(Data entries)
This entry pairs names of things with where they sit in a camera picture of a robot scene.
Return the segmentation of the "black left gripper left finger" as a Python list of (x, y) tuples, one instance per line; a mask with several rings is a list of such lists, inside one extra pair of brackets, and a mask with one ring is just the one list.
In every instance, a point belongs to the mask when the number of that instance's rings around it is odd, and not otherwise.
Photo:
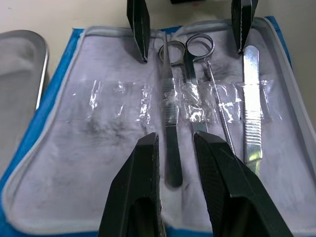
[(164, 237), (159, 180), (159, 139), (153, 132), (138, 140), (113, 179), (98, 235)]

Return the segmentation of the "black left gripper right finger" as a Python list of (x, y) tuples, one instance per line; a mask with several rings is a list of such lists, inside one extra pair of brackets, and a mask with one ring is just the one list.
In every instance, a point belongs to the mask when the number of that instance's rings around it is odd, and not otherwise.
[(292, 236), (260, 179), (226, 141), (197, 131), (194, 145), (215, 237)]

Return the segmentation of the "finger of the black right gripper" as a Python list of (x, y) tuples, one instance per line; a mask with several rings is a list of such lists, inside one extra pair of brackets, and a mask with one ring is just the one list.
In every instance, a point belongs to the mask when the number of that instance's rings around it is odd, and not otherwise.
[(127, 0), (126, 15), (143, 62), (148, 61), (150, 16), (145, 0)]
[(232, 29), (238, 53), (244, 50), (257, 5), (258, 0), (232, 0)]

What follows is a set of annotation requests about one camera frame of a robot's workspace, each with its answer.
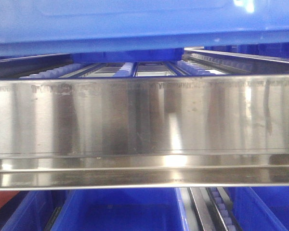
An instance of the stainless steel shelf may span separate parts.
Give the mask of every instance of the stainless steel shelf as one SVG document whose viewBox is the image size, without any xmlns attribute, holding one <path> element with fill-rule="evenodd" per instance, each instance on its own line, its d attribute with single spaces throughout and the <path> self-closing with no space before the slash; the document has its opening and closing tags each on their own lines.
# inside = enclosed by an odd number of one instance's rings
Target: stainless steel shelf
<svg viewBox="0 0 289 231">
<path fill-rule="evenodd" d="M 289 185 L 289 74 L 0 80 L 0 189 L 203 185 Z"/>
</svg>

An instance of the blue plastic bin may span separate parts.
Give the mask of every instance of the blue plastic bin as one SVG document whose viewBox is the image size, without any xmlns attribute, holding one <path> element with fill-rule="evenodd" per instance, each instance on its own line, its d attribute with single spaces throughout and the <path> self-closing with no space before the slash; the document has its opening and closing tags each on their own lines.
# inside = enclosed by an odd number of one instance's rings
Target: blue plastic bin
<svg viewBox="0 0 289 231">
<path fill-rule="evenodd" d="M 289 187 L 239 187 L 228 191 L 243 230 L 289 231 Z"/>
<path fill-rule="evenodd" d="M 184 49 L 164 49 L 147 51 L 93 52 L 73 54 L 75 63 L 146 62 L 177 61 L 182 59 Z"/>
<path fill-rule="evenodd" d="M 52 231 L 186 231 L 178 189 L 71 192 Z"/>
<path fill-rule="evenodd" d="M 43 231 L 56 206 L 67 191 L 30 191 L 1 231 Z"/>
<path fill-rule="evenodd" d="M 0 208 L 0 230 L 9 220 L 14 211 L 21 204 L 25 196 L 28 194 L 27 191 L 21 191 L 16 194 L 10 201 L 8 201 L 2 208 Z"/>
<path fill-rule="evenodd" d="M 289 42 L 289 0 L 0 0 L 0 56 Z"/>
</svg>

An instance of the plastic tote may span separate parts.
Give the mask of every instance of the plastic tote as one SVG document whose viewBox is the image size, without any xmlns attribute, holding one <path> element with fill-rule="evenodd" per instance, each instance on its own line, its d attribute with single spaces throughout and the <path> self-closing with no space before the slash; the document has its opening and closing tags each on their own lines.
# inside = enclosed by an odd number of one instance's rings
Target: plastic tote
<svg viewBox="0 0 289 231">
<path fill-rule="evenodd" d="M 179 189 L 72 191 L 52 231 L 187 231 Z"/>
<path fill-rule="evenodd" d="M 43 231 L 56 206 L 62 206 L 67 191 L 30 191 L 1 231 Z"/>
<path fill-rule="evenodd" d="M 0 56 L 289 42 L 289 0 L 0 0 Z"/>
<path fill-rule="evenodd" d="M 289 186 L 228 188 L 243 230 L 289 231 Z"/>
</svg>

• [WORK TASK]: Each record above needs to be retyped exactly, without any pictures.

• [YOUR SOLUTION]:
This entry pairs names of things with where they sit in a camera picture of a robot scene.
Return the segmentation of the "black left gripper left finger" as a Python list of (x, y) tuples, one instance per line; a mask with several rings is a list of such lists, inside one extra pair of brackets, and a mask with one ring is just the one list.
In every instance, a point belongs to the mask when the number of that instance's rings around it is odd, and not otherwise.
Photo:
[(164, 237), (159, 180), (159, 139), (153, 132), (138, 140), (113, 179), (98, 235)]

Return the segmentation of the "black left gripper right finger" as a Python list of (x, y) tuples, one instance per line; a mask with several rings is a list of such lists, inside one extra pair of brackets, and a mask with one ring is just the one list.
In every instance, a point belongs to the mask when the number of that instance's rings around it is odd, and not otherwise.
[(292, 236), (260, 179), (226, 141), (197, 131), (194, 145), (215, 237)]

Return the segmentation of the "finger of the black right gripper" as a Python list of (x, y) tuples, one instance per line; a mask with several rings is a list of such lists, inside one extra pair of brackets, and a mask with one ring is just the one list.
In every instance, a point belongs to the mask when the number of that instance's rings around it is odd, and not otherwise.
[(127, 0), (126, 15), (143, 62), (148, 61), (150, 16), (145, 0)]
[(232, 29), (238, 53), (244, 50), (257, 5), (258, 0), (232, 0)]

What follows is a set of annotation requests about one camera frame of a robot's workspace, each with its answer.
An instance of the stainless steel shelf may span separate parts.
Give the mask of every instance of the stainless steel shelf as one SVG document whose viewBox is the image size, without any xmlns attribute, holding one <path> element with fill-rule="evenodd" per instance, each instance on its own line, its d attribute with single spaces throughout and the <path> self-closing with no space before the slash; the document has its opening and closing tags each on their own lines.
# inside = enclosed by an odd number of one instance's rings
Target: stainless steel shelf
<svg viewBox="0 0 289 231">
<path fill-rule="evenodd" d="M 289 185 L 289 74 L 0 80 L 0 189 L 203 185 Z"/>
</svg>

An instance of the blue plastic bin may span separate parts.
Give the mask of every instance of the blue plastic bin as one SVG document whose viewBox is the image size, without any xmlns attribute, holding one <path> element with fill-rule="evenodd" per instance, each instance on its own line, its d attribute with single spaces throughout and the <path> self-closing with no space before the slash; the document has its opening and closing tags each on their own lines.
# inside = enclosed by an odd number of one instance's rings
Target: blue plastic bin
<svg viewBox="0 0 289 231">
<path fill-rule="evenodd" d="M 289 187 L 239 187 L 228 191 L 243 230 L 289 231 Z"/>
<path fill-rule="evenodd" d="M 184 49 L 164 49 L 147 51 L 93 52 L 73 54 L 75 63 L 146 62 L 177 61 L 182 59 Z"/>
<path fill-rule="evenodd" d="M 52 231 L 186 231 L 178 189 L 71 192 Z"/>
<path fill-rule="evenodd" d="M 43 231 L 56 206 L 67 191 L 30 191 L 1 231 Z"/>
<path fill-rule="evenodd" d="M 0 208 L 0 230 L 9 220 L 14 211 L 21 204 L 25 196 L 28 194 L 27 191 L 21 191 L 16 194 L 10 201 L 8 201 L 2 208 Z"/>
<path fill-rule="evenodd" d="M 289 42 L 289 0 L 0 0 L 0 56 Z"/>
</svg>

An instance of the plastic tote may span separate parts.
Give the mask of every instance of the plastic tote as one SVG document whose viewBox is the image size, without any xmlns attribute, holding one <path> element with fill-rule="evenodd" per instance, each instance on its own line, its d attribute with single spaces throughout and the <path> self-closing with no space before the slash; the document has its opening and closing tags each on their own lines.
# inside = enclosed by an odd number of one instance's rings
Target: plastic tote
<svg viewBox="0 0 289 231">
<path fill-rule="evenodd" d="M 179 189 L 72 191 L 52 231 L 187 231 Z"/>
<path fill-rule="evenodd" d="M 43 231 L 56 206 L 62 206 L 67 191 L 30 191 L 1 231 Z"/>
<path fill-rule="evenodd" d="M 0 56 L 289 42 L 289 0 L 0 0 Z"/>
<path fill-rule="evenodd" d="M 289 186 L 228 188 L 243 230 L 289 231 Z"/>
</svg>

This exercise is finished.